Da allora "non c'è notte e giorno che non ti penso - scrive l'ispettore -;
ho sempre davanti agli occhi quella tremenda immagine del tuo corpo senza
vita.
Nonostante il lavoro che faccio, non ci si fa mai l'abitudine a certe
scene e con te è stato devastante perché ti conoscevo".
Solito ricorda anche la scena straziante che fu costretto a vivere, proprio
lui, amico da anni della famiglia:
"Ho davanti agli occhi lo strazio di tuo padre che, inginocchiatosi davanti
mi stringeva forte le gambe urlando:
"Dimmi che non è vero Nicola. dimmi che è uno dei tuoi scherzi.".
Sarebbe stato uno scherzo troppo crudele.
Tante volte quella mattina ho pregato Dio di essere ancora nel mio letto,
che quello che stavo vivendo era un brutto sogno.
Purtroppo era vero.
Con i tuoi genitori abbiamo deciso di non vederci e frequentarci
più per motivi di opportunità, perché non volevamo che qualcuno, nel vederci
insieme, potesse pensare o credere chissà che cosa.
È stata una decisione sofferta ma opportuna.
Gli amici si vedono nel momento del bisogno e io non ho potuto stargli
accanto".
La lettera continua con un rimprovero implicito a chi intervenne quella
notte.
"Il tuo, era e doveva essere il più semplice degli interventi - si
legge - che una forza di polizia può affrontare e risolvere.
Quella mattina potevi essere chiunque, il figlio di chiunque, la persona
più onesta o disonesta di questo mondo.
Quando ci si trova di fronte a una persona nelle condizioni in cui ti hanno
descritto, la prima cosa da fare è chiamare un'autoambulanza con medico al
seguito.
Nel frattempo si prova a dialogare con chi ti sta di fronte per cercare di
calmarlo, di tranquillizzarlo.
Se poi è violento o diventa violento ci si allontana, ci si chiude in
macchina chiedendo rinforzi.
Una volta arrivato il medico, con questi si concorda su come intervenire.
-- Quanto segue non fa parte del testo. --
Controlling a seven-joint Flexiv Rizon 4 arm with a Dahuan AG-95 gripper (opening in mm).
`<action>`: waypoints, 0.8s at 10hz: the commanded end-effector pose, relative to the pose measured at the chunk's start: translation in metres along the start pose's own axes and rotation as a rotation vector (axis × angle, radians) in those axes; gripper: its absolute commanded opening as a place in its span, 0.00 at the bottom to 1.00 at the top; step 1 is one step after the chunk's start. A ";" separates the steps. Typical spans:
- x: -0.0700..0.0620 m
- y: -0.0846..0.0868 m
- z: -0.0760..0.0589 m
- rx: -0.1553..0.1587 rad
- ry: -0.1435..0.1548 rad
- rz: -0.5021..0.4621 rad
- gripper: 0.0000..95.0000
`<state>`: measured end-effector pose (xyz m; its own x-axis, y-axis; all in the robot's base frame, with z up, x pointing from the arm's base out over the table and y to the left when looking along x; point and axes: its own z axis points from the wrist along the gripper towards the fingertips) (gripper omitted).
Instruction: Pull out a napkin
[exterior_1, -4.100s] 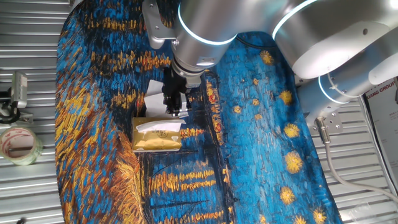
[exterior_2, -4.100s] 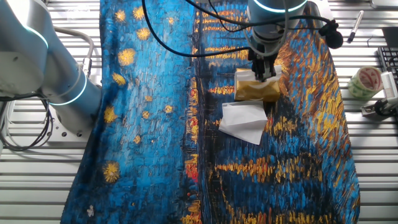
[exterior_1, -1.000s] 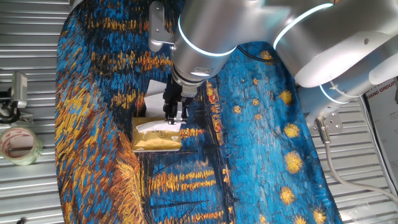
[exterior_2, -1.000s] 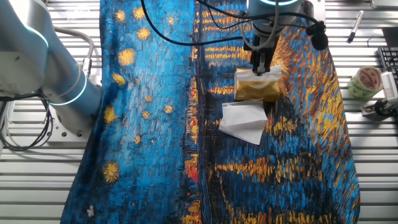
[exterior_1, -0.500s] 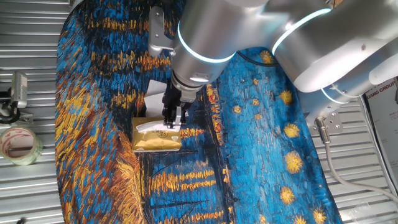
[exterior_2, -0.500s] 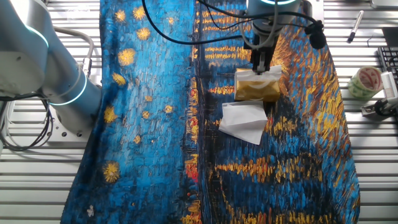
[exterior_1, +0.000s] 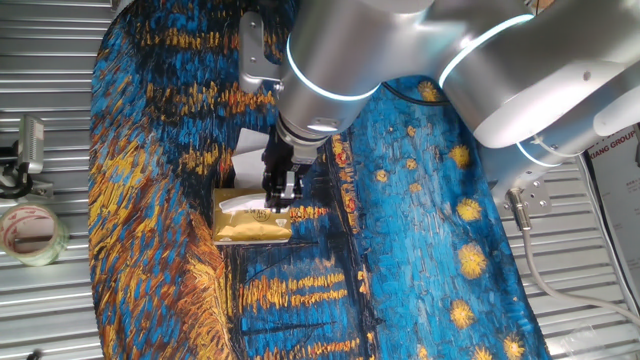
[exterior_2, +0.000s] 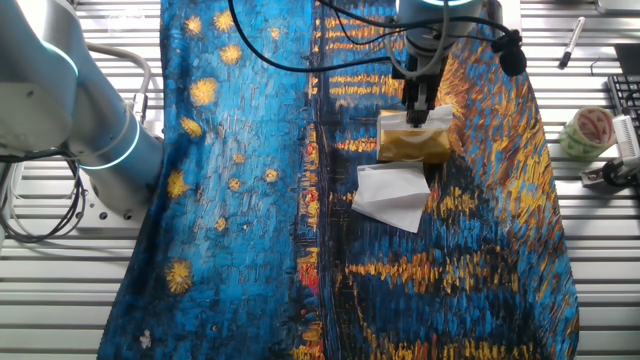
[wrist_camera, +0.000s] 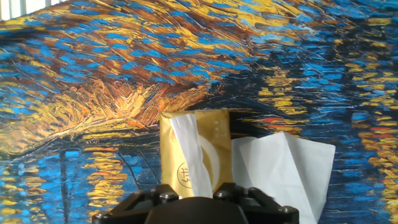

Di solito si immobilizza il soggetto e il medico pratica un'iniezione con
del calmante.
C'era solo questo da fare e nient'altro".
Quello che è invece accaduto "quella mattina e da quella mattina in poi è un
incubo - continua Solito -.
In tutto quel tempo ho dovuto fare i conti con me stesso e con tutto quello
che mi circonda, da una parte l'uomo e dall'altra il poliziotto, perché io
ero "l'amico" e per questo ho subito gratuitamente delle minacce, battute e
commenti fuori luogo.
Quante volte ho dovuto stringere i denti, fare finta di niente, fare finta
di non aver sentito".
Solito fu chiamato anche in causa come testimone, nell'ipotesi - rivelatasi
poi infondata - che potesse aiutare la ricostruzione dibattimentale.
"Sono fatti, eventi che ti segnano - continua la lettera -, ti sconvolgono
radicalmente la vita, ti sfiancano, specialmente dopo la mia deposizione,
quando qualcuno ti manda a dire:
"purtroppo l'onestà non paga mai!",
come se nella vita a un certo punto devi essere obbligato o forzato a fare
delle scelte o a schierarti, perché non hanno ancora capito che non si
tratta di andare contro il "sistema", di fare il paladino della situazione".
Una situazione che ha "fiaccato" umore e sentimenti dell'ispettore, che
confessa come "si tratta di essere uomini dalla testa ai piedi, perché io la
mattina voglio guardarmi allo specchio e, la sera, quando vado a letto, devo
e voglio dormire con la coscienza a posto.
Son arrivato al punto di non avere più fiducia in nessuno, a non sapere più
di chi fidarmi.
Ho scelto di continuare a essere onesto e sincero come lo sono sempre stato,
a dire spietatamente sempre quello che penso e assumendomi sempre tutte le
mie
responsabilità".
Assunzione di responsabilità non senza conseguenze, se è vero che "questo mi
ha portato ad allontanare inconsciamente e volutamente le persone a cui
voglio bene, le persone che amo, per paura che, quanto mi è accaduto e mi
sta accadendo, che le mie scelte, possano di riflesso e in qualche modo
arrecargli del danno, del male, che possano subire delle rivalse, delle
ripicche.
Gente che è arrivata a fare quello che ha fatto è capace di tutto".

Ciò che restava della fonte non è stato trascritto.